I stopped living at the age of fourteen. I just stopped. My daily laughter turned to daily tears. I no longer danced. I no longer sang. I just existed. It was then I began to see my past, to compare what I’d been through to what my peers had been through. I recognized all at once how different I was, how damaged, how hopeless.

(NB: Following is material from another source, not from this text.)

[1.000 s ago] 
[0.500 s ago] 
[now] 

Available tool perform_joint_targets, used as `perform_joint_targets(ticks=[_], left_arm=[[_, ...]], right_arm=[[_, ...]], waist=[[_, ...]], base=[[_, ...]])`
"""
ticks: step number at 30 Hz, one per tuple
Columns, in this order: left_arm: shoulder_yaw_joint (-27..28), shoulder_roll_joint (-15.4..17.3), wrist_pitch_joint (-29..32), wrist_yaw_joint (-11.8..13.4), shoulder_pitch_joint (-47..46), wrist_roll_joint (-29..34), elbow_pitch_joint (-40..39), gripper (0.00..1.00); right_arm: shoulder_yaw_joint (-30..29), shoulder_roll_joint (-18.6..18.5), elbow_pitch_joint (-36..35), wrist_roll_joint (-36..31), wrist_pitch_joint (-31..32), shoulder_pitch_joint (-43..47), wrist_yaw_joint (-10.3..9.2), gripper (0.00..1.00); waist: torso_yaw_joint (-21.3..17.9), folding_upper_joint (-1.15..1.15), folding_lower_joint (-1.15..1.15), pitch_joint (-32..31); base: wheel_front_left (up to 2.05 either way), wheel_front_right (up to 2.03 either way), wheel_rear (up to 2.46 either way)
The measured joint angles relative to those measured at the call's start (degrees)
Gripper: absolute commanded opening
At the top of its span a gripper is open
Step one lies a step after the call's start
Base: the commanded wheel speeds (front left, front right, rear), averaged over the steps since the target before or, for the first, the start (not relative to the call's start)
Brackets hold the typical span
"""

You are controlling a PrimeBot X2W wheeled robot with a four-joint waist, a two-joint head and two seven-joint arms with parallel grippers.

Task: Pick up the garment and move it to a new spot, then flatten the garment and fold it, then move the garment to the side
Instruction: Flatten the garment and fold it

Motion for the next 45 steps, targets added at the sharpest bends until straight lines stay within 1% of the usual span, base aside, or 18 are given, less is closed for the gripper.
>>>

I stopped living because I finally saw my mother. I saw who she was and how she never was who I longed for her to be. I stopped living because I was ostracized at school, made fun of for my “California” looks, for my clothes, for my curves. I stopped living because when I looked in the mirror I was something horrible, unrecognizable. I wasn’t me anymore. The spirit of me, the joy, the lover of life, had been siphoned out of me. I was staring at a stranger in my skin. My eyes dulled. My heart numbed. And my entire view of life grey.
I no longer trusted the world or anyone in it. And I didn’t know where to go, how to be, and knew not enough to tell a soul of my agony. I angst perpetually from want, desire, and deafening loneliness. I ached for companionship, for people, for someone to shout out they loved me, for someone to see me—for someone to find me, wherever I’d gone.
I dreamt of ending my life. I dreamt of my prince, my twin flame, my soul mate, and would spend hours with him, in some enchanted place my spirit held. I imagined wherever he was, he would know the heart of me, that his heart would match mine, that he would be holding my heart, and would someday find me. I wept and wept and wept for him as much as I wept for the lost me.
I walked emptied.
It wasn’t until a few weeks ago that my spirit returned. I don’t know how, or why, it just did.
I have ever changed. This joy-filled, spirit of light has once again turned on, filling me with child-like glee. I have a plethora of things I want to do. A list that keeps growing and a spirit that keeps yearning and celebrating. I’m dancing inside. I’m walking on air. I’m not caring how silly I look. I’m loving me. I’m embracing my beauty, the beauty I lost thirty years ago.
Only in waking, some three decades later, I am finding myself in a strange land somewhat, surrounded by strange people I almost don’t recognize. Questioning my place, my role, my purpose. Wondering who I was for the last thirty years. Who I’d become. What choices I’ve made. How I’d let myself suffer. How I’d numbed my life.
I’m not recognizing photos of me from a month ago. Not understanding where I’ve been and who was inside of me for so very long. I can’t explain this transformation. I just can’t.
But looking into my eyes, I can see that the little girl who danced passionately without fear in the cafeteria, swinging her hips back and forth and tossing her hair about, is back. The lovely happy girl who played beside nature, climbed the trees, sang and dance, cuddled with puppies, held hands, and skipped and skipped long after sundown across paths of gold, rainbows, unicorns, and her forever friends, has returned to me. And I am embracing her fully, and never letting her go.